1. 6100 sayılı Hukuk Muhakemeleri Kanunu’nun (6100 sayılı Kanun) 369 uncu maddesinin birinci fıkrası ile 370 ve 371 inci maddeleri ile 150 inci maddesi.

2. Yargıtay İçtihadı Birleştirme Büyük Genel Kurulunun, 16.05.1956 tarihli ve 1956/1 Esas, 1956/6 Karar sayılı kararı.

3. Yargıtay İçtihadı Birleştirme Büyük Genel Kurulunun, 16.05.1956 tarihli ve 1954/1 Esas, 1956/7 Karar sayılı kararı

4. 2942 sayılı Kanun'un 11 inci maddesi.

3. Değerlendirme

1. Bölge adliye mahkemelerinin nihai kararlarının bozulması 6100 sayılı Kanun'un 371 inci maddesinde yer alan sebeplerden birinin varlığı hâlinde mümkündür.
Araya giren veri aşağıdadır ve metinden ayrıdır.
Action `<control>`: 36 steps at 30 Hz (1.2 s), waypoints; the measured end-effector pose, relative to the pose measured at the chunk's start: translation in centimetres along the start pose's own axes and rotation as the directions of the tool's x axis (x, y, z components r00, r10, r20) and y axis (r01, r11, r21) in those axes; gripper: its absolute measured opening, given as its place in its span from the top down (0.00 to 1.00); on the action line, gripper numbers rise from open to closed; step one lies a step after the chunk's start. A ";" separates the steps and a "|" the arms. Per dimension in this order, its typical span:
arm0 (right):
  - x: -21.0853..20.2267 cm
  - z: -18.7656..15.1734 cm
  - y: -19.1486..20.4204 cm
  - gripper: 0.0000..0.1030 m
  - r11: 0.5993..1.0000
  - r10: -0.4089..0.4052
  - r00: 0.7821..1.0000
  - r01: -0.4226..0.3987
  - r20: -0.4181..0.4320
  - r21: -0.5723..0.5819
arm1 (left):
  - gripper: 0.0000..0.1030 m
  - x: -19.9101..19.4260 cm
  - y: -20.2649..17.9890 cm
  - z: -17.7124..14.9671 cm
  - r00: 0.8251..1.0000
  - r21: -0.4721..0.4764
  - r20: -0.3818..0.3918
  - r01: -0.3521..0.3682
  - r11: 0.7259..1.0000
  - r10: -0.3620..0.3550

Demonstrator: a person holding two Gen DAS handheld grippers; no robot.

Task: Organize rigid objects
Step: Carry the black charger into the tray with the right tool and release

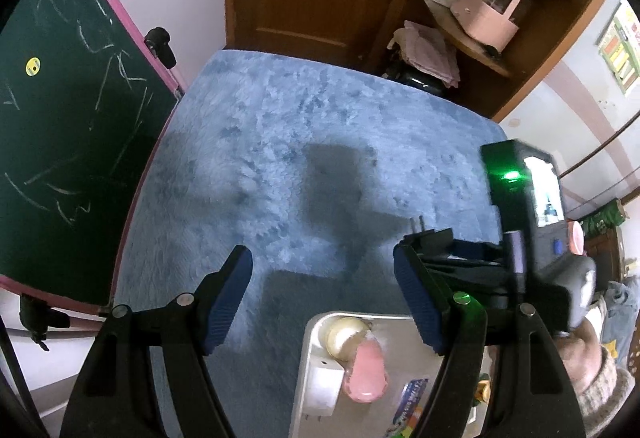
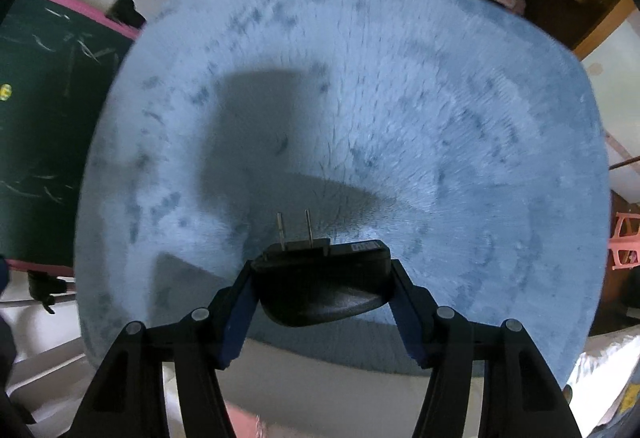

2. Arazi niteliğindeki dava konusu taşınmazlara net gelir metoduna göre değer biçilmesinde ve uygulanan objektif değer artış oranında bir isabetsizlik görülmemiştir.

3. Temyizen incelenen karar, tarafların karşılıklı iddia ve savunmalarına, dayandıkları belgelere, uyuşmazlığa uygulanması gereken hukuk kuralları ile hukuki ilişkinin nitelendirilmesine, dava şartlarına, yargılama ve ispat kuralları ile kararda belirtilen gerekçelere göre usul ve kanuna uygun olup, temyiz dilekçelerinde ileri sürülen nedenler kararın bozulmasını gerektirecek nitelikte görülmemiştir.

VI. KARAR

Açıklanan sebeplerle;

Taraf vekillerinin yerinde görülmeyen tüm temyiz itirazlarının reddiyle usul ve kanuna uygun Bölge Adliye Mahkemesi kararının 6100 sayılı Kanun’un 370 inci maddesinin birinci fıkrası uyarınca ONANMASINA,

Davacıdan peşin alınan temyiz harcının Hazineye irat kaydedilmesine, aşağıda yazılı kalan harcın davalı EPDK'dan alınmasına,

Dosyanın İlk Derece Mahkemesine, kararın bir örneğinin Bölge Adliye Mahkemesine gönderilmesine,

08.05.2024 tarihinde oy birliğiyle karar verildi.